Data Science Studio can both read and write datasets on Elasticsearch versions 1.1 to 7.4.

Append Mode (to append to an elasticsearch dataset instead of replacing) is not supported.

Define an Elasticsearch connection

  • Go to Administration > Connections
  • Click the “New connection” button and pick Elasticsearch
  • Enter a name for the new connection, and the required connection parameters, then test and save the new connection

Note

The port parameter should be Elasticsearch’s HTTP API port (9200 by default), not the Java API port.

Managed Elasticsearch datasets

If you allow DSS to write managed dataset into the Elasticsearch connection, you can use this connection to create output datasets for recipes.

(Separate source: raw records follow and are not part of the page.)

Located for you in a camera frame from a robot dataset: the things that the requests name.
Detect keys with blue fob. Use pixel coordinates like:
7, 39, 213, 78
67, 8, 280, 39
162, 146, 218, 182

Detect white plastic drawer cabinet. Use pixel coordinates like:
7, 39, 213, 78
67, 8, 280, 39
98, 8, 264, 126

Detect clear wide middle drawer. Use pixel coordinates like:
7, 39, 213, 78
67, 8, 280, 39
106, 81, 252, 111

Creating such a dataset creates a new index on your Elasticsearch server with the name of the dataset by default. For Elasticsearch 6 and below, a mapping type is also created with the name of the dataset by default. For example, if your Elasticsearch server is hosted on localhost:9200, a managed dataset named Articles stores its data into localhost:9200/articles/articles. For Elasticsearch 7, it will be stored into localhost:9200/articles. This name will not change if you rename the dataset in case you are relying on its presence, so if you rename the dataset and want those names to remain similar, you should edit the index and type names after renaming the dataset, then rebuild it and manually delete the previous index.

Warning

For Elasticsearch 6 and below, you should not create other types in the index that are managed by DSS, they might be deleted or altered.

By default, fields get the default Elasticsearch mapping, e.g. string are analyzed and indexed (mapped to text in Elasticsearch 5+). If you want access to a non-analyzed version(mapped to keyword in Elasticsearch 5+) of some or all of your columns, you can list those columns (comma-separated, or * for all string columns) in the dataset settings. You can also specify your own complete type mapping.

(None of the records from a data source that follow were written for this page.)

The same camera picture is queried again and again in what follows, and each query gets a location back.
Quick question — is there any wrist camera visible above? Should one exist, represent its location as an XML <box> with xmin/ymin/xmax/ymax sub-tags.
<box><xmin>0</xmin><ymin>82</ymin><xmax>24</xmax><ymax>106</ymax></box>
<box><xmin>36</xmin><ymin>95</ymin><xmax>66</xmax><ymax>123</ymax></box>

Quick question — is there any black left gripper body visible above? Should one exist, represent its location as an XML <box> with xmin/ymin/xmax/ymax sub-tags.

If your dataset is partitioned, then one index per partition is created (prefixed by the index name) and the index name is actually an Elasticsearch alias that points to all the partition’s indices. You can still search or delete from the alias normally.

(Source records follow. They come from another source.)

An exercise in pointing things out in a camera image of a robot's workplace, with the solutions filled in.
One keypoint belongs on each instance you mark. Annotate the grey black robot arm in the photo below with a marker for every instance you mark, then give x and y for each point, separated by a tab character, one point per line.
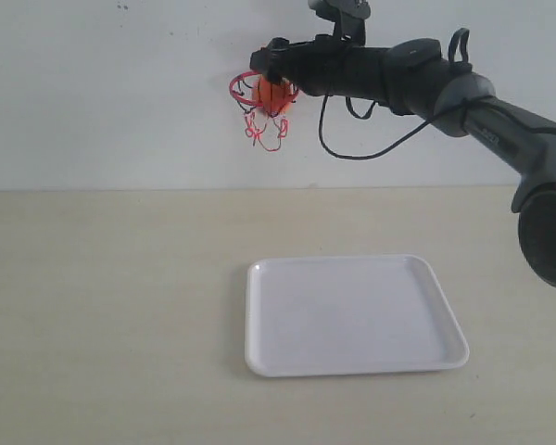
416	78

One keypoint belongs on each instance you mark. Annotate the white rectangular plastic tray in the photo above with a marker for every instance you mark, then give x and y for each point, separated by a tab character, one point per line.
349	315

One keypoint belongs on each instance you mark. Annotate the red mini basketball hoop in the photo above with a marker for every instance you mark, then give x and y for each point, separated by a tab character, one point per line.
267	132

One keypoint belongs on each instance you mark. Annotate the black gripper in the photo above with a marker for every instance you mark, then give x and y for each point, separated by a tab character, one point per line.
315	67

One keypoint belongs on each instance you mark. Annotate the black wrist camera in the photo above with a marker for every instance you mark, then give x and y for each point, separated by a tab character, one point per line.
348	17

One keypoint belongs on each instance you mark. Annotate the small orange basketball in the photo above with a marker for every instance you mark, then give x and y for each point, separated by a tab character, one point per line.
272	98

If you want the index to have non-default settings, you can use an index template before building the managed dataset for the first time.

External Elasticsearch datasets

You can also import existing data from Elasticsearch into DSS. Simply create an Elasticsearch dataset and specify the index of the data (and the type name for Elasticsearch 6 and below). If the connection is writable, DSS can also overwrite that data, but the type mapping will not be modified by DSS and the index/type will not be created if they don’t already exist.

Your index may be an alias if it’s only used for reading, or for writing if it only points to one index (otherwise Elasticsearch refuses the write operation).

You can partition your external dataset in DSS: simply specify the partitioning column and the type of partitioning (value or time-based). You can only partition on one column for external datasets.

Note

The partitioning column must have fielddata enabled, which is the case by default for keyword fields in Elasticsearch 5+ but not for text.